Repeat only the lines below from the one containing "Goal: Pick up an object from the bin" through the one containing "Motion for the", inclusive, exactly as written.

====== TASK INPUT

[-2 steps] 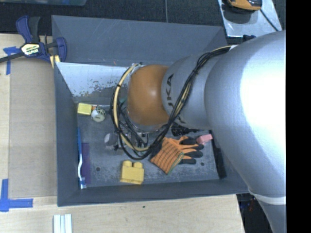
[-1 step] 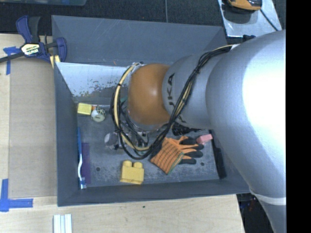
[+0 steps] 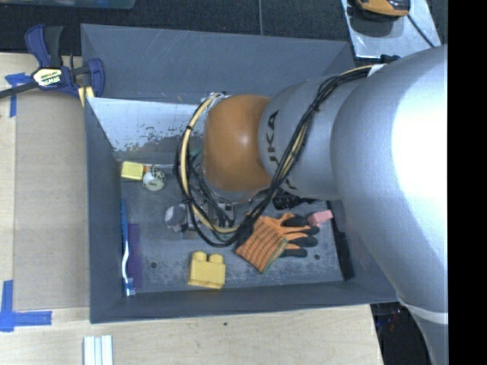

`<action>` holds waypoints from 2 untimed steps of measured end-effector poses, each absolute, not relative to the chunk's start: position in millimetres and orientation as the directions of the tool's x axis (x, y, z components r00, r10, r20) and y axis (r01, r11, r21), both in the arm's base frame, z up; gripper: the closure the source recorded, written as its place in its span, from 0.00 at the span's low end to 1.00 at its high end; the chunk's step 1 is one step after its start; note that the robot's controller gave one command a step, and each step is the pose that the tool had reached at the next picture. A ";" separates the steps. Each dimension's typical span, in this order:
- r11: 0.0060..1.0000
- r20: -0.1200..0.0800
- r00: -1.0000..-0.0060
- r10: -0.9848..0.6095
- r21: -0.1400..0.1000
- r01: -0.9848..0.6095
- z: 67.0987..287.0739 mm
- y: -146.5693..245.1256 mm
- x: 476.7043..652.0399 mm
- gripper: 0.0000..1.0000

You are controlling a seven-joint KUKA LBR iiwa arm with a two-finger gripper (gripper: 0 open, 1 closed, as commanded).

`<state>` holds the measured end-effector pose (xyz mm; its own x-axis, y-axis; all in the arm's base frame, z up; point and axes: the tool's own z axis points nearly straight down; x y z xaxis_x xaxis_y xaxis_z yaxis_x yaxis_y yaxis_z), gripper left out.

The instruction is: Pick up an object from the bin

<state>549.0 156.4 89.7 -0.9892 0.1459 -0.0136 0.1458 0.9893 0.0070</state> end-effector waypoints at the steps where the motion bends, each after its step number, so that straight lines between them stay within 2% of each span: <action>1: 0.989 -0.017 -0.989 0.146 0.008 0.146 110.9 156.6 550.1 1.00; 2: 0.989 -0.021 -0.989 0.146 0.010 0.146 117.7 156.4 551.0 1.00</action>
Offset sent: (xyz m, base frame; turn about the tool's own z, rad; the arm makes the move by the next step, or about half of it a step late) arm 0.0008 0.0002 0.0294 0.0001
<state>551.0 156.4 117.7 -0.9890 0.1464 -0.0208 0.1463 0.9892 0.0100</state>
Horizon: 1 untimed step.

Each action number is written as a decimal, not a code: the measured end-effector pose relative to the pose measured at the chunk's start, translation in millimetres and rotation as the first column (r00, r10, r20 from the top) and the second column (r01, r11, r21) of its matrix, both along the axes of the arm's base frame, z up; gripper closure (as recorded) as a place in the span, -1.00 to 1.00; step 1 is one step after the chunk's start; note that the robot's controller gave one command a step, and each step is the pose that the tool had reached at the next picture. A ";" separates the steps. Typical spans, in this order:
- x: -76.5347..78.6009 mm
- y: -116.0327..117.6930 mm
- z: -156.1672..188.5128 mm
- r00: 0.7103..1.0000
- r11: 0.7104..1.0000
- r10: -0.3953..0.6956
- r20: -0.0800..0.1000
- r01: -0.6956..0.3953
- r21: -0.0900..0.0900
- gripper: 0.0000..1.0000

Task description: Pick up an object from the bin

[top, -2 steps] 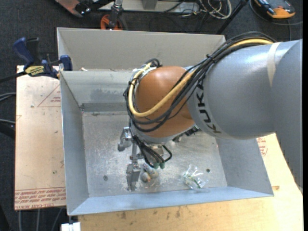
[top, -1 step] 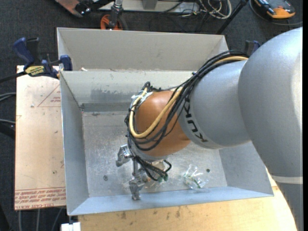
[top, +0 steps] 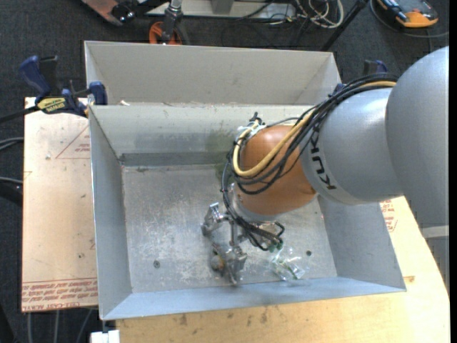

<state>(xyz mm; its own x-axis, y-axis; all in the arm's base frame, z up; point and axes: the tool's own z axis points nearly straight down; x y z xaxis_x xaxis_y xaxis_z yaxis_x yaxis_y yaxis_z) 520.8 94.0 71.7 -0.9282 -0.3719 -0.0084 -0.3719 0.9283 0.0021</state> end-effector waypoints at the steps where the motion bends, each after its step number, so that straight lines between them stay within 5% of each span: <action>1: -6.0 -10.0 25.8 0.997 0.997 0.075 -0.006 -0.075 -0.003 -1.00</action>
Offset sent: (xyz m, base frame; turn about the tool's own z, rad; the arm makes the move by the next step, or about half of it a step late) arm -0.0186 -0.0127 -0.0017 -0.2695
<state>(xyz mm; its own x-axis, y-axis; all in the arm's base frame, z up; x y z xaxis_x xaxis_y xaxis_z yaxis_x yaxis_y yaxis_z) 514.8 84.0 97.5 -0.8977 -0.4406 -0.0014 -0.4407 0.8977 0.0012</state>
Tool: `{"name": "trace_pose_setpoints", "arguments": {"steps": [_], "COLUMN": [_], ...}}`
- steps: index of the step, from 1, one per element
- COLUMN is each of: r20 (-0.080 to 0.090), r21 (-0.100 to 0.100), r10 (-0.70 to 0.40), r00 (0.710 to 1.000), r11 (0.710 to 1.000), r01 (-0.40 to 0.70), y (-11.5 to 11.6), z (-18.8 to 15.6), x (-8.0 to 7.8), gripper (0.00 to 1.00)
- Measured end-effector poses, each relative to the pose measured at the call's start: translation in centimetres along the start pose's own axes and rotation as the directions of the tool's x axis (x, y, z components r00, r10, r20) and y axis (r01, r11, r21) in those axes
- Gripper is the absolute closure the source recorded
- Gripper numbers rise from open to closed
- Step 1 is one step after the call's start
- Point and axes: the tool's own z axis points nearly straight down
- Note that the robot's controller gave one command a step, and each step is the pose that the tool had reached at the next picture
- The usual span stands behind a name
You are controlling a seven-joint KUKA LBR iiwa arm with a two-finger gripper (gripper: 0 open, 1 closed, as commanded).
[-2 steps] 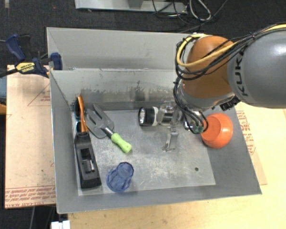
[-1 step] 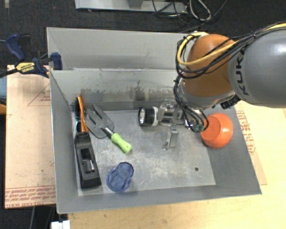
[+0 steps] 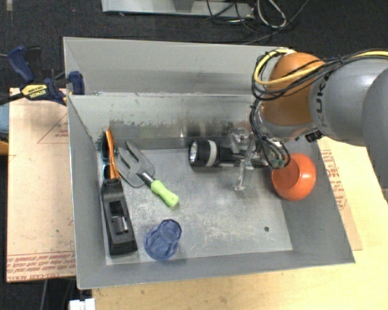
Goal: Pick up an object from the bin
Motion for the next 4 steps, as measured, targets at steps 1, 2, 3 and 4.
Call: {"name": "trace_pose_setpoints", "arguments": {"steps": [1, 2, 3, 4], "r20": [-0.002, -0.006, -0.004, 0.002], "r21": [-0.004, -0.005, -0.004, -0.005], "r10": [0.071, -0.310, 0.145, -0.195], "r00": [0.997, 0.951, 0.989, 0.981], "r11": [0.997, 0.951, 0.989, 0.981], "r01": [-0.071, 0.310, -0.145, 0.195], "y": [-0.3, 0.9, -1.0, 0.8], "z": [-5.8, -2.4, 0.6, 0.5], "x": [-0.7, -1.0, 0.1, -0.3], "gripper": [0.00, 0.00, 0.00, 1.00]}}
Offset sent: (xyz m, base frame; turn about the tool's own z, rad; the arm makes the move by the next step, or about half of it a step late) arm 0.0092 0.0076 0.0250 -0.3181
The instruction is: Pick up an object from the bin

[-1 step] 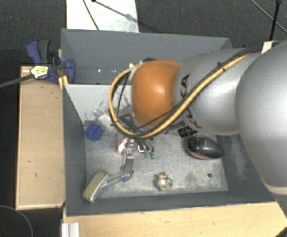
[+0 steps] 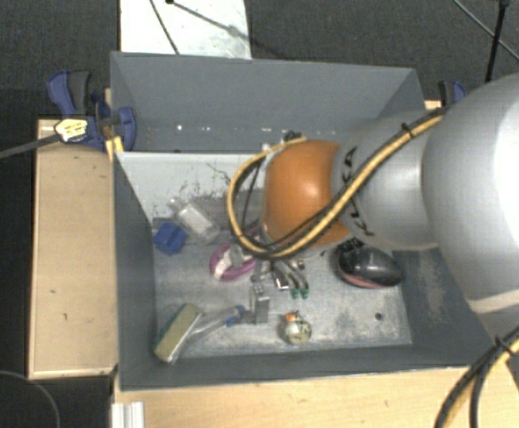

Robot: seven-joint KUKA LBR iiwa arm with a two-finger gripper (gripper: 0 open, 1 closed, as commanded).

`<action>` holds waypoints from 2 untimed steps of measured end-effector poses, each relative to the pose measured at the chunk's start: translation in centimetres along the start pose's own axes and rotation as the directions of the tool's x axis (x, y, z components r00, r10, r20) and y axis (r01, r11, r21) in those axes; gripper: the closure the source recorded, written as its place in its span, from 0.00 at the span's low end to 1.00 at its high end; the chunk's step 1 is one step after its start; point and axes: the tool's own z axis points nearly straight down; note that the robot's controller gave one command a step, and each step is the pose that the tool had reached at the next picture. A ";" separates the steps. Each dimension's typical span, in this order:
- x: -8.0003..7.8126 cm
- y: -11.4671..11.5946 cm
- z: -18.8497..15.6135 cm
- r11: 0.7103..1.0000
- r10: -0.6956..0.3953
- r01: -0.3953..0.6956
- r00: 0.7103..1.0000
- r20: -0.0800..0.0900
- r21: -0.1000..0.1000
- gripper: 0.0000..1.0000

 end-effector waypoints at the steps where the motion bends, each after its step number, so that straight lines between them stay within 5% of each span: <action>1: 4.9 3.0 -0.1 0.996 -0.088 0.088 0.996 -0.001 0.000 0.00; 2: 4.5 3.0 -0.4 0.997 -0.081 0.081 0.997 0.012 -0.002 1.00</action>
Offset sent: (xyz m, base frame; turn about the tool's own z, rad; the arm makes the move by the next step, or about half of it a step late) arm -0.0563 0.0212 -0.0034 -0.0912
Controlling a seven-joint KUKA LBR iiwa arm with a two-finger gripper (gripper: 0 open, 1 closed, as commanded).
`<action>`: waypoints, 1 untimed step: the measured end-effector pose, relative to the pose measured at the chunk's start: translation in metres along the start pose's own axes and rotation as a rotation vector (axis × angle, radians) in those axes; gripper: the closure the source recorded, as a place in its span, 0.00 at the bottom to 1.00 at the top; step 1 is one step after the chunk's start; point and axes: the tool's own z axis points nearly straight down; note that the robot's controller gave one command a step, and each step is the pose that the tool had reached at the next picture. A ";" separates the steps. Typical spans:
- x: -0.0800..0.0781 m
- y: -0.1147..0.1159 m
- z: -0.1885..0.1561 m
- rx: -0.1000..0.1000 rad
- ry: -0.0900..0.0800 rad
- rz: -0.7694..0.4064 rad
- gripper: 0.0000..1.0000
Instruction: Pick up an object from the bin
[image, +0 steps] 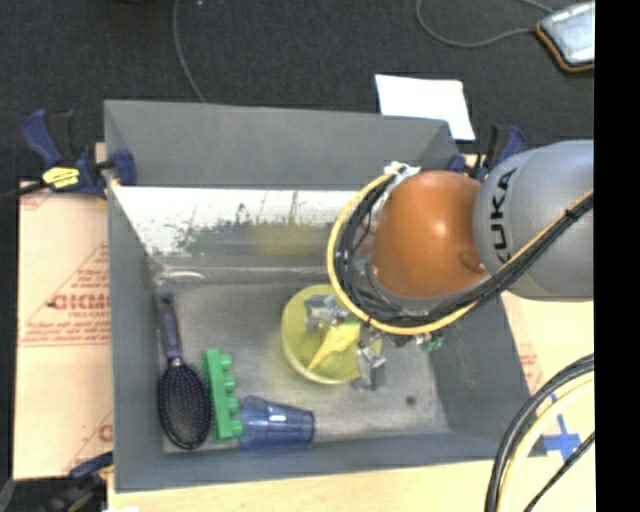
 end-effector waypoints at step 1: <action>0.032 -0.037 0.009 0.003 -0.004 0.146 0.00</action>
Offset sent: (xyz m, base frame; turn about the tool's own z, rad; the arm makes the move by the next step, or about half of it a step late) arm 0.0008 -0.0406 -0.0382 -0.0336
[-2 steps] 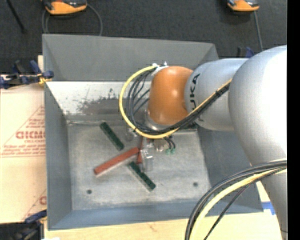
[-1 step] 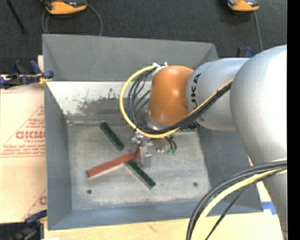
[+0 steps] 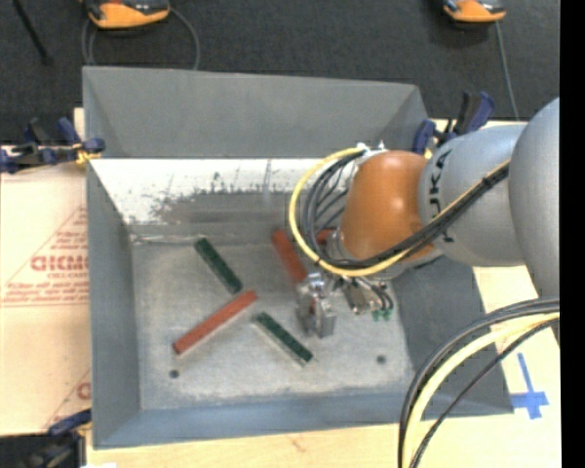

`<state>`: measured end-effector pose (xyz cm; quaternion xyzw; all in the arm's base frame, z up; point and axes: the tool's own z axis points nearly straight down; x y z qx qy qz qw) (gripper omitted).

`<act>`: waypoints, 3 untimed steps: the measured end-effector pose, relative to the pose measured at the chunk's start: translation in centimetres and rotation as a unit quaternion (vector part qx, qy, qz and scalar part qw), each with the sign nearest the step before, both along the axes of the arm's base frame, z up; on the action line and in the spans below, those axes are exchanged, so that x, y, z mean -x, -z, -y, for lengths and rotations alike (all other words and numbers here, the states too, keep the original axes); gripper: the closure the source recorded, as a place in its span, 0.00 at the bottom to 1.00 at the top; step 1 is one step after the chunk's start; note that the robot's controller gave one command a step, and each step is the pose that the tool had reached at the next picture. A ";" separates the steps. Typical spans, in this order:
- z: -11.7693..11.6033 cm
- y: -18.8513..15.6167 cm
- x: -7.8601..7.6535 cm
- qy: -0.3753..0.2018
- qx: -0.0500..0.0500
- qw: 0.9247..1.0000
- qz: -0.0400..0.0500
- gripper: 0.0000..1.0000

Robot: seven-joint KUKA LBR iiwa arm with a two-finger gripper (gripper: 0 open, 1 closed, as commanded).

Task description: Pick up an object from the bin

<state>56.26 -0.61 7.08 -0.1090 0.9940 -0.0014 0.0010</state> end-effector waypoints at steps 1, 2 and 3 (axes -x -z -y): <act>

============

#### SOLUTION FOR THIS PROBLEM
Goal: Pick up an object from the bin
Motion for the next 4 steps, as measured, targets at steps 1, 2, 3 and 4.

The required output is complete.